↓↓↓
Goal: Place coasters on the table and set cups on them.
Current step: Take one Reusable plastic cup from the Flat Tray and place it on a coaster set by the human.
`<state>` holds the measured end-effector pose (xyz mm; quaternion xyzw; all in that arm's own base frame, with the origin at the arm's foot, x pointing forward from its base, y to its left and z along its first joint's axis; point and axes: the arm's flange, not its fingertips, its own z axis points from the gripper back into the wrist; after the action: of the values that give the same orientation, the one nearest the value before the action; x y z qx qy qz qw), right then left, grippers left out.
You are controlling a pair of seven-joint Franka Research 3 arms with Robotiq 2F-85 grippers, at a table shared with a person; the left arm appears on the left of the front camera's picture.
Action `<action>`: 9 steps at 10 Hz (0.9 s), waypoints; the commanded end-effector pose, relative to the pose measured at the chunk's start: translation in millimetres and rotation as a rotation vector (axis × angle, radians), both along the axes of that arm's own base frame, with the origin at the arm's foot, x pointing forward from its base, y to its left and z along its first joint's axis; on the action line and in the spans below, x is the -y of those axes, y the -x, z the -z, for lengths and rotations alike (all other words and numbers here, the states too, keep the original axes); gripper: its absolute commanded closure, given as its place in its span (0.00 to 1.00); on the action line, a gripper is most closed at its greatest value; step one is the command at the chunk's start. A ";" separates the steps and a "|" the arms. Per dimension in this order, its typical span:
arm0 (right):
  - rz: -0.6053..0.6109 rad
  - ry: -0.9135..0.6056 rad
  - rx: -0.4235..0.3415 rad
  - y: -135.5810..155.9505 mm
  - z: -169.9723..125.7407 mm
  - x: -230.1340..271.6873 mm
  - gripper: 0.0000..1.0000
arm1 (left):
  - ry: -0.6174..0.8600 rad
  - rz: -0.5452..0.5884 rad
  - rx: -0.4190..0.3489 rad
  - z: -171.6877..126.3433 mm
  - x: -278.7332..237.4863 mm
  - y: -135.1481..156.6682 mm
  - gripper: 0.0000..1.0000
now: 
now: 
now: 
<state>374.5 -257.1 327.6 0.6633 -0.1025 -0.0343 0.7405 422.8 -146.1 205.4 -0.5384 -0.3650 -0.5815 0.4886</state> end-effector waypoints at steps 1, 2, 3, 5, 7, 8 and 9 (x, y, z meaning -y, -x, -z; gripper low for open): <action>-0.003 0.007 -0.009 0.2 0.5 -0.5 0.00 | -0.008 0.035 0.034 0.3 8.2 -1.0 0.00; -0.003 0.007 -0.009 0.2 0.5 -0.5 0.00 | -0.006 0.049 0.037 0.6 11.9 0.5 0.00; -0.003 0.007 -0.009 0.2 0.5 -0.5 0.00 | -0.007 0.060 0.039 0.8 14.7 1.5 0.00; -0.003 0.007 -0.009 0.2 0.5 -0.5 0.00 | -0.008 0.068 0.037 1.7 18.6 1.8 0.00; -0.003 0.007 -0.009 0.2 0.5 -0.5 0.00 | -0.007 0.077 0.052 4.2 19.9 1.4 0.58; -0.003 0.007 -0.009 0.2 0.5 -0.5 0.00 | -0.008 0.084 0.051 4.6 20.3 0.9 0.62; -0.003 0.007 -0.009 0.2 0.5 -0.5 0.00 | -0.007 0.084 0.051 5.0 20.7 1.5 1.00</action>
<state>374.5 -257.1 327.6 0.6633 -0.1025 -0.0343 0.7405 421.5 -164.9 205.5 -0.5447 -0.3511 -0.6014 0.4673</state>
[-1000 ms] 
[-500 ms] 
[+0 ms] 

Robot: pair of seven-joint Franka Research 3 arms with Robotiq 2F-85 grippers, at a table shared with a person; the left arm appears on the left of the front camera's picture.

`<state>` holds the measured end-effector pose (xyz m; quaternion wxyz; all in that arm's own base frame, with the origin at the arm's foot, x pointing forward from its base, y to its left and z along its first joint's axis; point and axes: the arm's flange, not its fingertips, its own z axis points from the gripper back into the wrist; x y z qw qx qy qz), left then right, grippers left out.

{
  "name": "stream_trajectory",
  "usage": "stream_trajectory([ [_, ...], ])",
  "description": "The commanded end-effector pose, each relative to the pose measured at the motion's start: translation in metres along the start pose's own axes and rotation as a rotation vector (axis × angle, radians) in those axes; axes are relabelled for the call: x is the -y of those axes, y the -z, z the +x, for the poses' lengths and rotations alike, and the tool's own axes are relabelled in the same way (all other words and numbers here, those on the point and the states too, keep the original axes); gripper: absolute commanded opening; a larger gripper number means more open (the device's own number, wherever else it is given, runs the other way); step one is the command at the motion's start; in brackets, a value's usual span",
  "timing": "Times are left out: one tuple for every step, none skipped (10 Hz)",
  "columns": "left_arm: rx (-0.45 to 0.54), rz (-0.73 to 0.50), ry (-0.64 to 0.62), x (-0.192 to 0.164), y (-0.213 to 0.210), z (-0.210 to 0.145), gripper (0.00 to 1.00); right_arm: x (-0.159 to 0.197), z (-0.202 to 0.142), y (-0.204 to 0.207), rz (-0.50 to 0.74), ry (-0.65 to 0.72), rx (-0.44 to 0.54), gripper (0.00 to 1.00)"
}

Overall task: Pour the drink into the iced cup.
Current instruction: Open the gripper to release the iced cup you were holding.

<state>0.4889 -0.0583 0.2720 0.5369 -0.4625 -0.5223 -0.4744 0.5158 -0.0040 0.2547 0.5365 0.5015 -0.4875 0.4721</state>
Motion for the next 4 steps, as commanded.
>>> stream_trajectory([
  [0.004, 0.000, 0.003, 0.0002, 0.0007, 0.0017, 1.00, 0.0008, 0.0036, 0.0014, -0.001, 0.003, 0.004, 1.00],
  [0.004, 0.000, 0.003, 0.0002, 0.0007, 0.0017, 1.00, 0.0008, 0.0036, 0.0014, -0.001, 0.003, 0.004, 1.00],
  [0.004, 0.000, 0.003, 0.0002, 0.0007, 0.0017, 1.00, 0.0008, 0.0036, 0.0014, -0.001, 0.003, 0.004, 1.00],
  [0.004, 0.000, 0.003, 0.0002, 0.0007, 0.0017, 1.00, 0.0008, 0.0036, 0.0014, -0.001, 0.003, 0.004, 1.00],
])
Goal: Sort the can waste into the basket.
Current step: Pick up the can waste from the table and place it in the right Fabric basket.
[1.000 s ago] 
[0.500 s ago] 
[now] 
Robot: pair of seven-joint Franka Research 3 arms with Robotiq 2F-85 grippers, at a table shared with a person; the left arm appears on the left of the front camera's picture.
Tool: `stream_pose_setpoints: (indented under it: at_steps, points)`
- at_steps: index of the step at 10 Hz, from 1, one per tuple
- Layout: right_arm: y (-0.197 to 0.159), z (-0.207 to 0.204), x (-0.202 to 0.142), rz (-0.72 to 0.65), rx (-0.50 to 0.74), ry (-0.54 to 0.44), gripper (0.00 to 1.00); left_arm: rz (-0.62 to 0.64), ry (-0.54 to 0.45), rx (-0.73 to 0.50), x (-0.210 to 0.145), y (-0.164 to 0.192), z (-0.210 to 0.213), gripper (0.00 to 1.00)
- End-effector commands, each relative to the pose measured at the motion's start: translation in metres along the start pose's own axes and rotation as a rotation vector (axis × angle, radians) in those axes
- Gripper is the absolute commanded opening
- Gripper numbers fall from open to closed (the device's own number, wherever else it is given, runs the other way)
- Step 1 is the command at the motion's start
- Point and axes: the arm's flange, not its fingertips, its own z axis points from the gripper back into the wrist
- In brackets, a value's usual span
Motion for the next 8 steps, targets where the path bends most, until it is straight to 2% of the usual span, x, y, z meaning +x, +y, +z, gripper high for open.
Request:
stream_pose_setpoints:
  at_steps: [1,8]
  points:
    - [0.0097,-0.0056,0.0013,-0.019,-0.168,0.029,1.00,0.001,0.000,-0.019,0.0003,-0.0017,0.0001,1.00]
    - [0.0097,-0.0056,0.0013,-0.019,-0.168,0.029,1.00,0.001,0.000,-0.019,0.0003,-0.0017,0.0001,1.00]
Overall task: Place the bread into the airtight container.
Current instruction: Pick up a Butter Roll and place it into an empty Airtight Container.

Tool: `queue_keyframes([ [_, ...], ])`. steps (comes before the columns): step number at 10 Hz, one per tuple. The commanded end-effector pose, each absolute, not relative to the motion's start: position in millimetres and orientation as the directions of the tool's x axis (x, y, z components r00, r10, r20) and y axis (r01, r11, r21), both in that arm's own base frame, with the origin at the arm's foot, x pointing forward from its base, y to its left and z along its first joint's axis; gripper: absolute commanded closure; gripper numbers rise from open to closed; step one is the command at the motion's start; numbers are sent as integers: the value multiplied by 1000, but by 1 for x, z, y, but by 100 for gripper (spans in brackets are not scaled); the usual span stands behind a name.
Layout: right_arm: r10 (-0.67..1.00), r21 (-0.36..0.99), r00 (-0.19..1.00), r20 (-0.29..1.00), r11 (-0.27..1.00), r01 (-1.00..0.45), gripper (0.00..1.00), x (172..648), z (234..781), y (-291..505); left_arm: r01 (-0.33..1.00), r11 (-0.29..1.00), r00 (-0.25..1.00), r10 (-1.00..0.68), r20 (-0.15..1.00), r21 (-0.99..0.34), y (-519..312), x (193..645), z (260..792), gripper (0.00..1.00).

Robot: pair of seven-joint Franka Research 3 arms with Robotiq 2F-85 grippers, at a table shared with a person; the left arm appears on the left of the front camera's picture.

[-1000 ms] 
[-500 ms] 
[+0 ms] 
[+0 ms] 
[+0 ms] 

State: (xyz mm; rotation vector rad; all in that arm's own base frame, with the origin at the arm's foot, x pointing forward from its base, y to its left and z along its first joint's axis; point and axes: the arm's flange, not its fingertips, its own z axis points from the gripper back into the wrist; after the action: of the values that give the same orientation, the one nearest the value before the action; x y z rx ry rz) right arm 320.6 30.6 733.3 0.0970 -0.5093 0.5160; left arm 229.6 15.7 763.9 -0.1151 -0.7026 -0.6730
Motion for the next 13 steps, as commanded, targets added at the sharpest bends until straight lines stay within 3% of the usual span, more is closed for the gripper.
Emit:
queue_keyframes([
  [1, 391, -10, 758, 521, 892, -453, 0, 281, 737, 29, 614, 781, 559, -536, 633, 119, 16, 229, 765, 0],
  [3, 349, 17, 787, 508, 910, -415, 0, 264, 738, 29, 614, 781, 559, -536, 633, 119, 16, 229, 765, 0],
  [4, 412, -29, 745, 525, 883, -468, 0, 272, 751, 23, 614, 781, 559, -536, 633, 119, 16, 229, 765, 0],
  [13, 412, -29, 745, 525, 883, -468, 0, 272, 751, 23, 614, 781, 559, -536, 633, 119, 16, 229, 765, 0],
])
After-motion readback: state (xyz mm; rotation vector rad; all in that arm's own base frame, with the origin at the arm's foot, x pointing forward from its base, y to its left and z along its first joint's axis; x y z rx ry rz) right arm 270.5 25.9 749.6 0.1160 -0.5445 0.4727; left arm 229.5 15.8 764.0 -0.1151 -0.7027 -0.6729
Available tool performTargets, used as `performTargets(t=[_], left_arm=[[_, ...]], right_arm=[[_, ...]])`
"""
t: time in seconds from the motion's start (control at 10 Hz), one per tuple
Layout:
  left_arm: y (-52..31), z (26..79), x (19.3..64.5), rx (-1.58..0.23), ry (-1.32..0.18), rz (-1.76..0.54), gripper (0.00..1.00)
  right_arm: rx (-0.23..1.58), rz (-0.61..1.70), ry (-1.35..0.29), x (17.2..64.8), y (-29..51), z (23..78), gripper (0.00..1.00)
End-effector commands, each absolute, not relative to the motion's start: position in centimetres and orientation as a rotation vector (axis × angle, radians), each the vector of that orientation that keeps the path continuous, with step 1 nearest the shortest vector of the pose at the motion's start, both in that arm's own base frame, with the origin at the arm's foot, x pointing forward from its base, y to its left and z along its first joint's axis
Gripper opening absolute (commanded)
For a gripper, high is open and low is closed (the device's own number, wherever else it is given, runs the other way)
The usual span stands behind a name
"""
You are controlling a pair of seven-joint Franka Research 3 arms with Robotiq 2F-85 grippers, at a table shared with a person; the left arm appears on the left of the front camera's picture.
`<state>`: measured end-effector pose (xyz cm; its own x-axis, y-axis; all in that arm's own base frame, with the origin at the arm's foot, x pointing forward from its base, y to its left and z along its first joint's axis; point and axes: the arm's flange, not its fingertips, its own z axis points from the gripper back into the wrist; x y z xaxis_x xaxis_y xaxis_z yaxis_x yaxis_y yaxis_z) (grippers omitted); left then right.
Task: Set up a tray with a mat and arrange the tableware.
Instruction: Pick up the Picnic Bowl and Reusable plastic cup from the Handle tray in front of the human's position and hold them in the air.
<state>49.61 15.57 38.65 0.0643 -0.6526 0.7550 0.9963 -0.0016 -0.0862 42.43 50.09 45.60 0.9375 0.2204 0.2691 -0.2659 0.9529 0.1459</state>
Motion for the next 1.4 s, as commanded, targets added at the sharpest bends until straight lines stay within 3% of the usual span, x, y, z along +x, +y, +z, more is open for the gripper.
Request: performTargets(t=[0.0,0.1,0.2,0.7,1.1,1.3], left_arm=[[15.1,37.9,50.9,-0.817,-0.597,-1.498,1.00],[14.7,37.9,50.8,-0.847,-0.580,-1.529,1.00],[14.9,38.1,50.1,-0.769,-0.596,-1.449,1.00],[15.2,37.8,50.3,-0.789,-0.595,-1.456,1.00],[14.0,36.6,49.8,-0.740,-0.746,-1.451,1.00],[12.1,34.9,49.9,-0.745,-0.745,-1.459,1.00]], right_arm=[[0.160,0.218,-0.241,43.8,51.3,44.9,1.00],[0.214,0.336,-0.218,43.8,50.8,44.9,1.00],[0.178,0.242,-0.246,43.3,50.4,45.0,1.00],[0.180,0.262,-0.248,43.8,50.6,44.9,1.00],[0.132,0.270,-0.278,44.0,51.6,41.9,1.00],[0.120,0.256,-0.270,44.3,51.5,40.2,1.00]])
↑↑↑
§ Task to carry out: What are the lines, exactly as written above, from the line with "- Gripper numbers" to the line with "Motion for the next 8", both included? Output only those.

§ Task answer:
- Gripper numbers fall from open to closed (the device's own number, wherever else it is given, runs the other way)
- Step 1 is the command at the motion's start
- Point and axes: the arm's flange, not its fingertips, its own z axis points from the gripper back into the wrist
- In brackets, a value's usual span
Motion for the next 8 steps, targets where the path bends most, until it is straight to 2% of the usual span, x, y, z meaning +x, +y, +z, gripper high for open.

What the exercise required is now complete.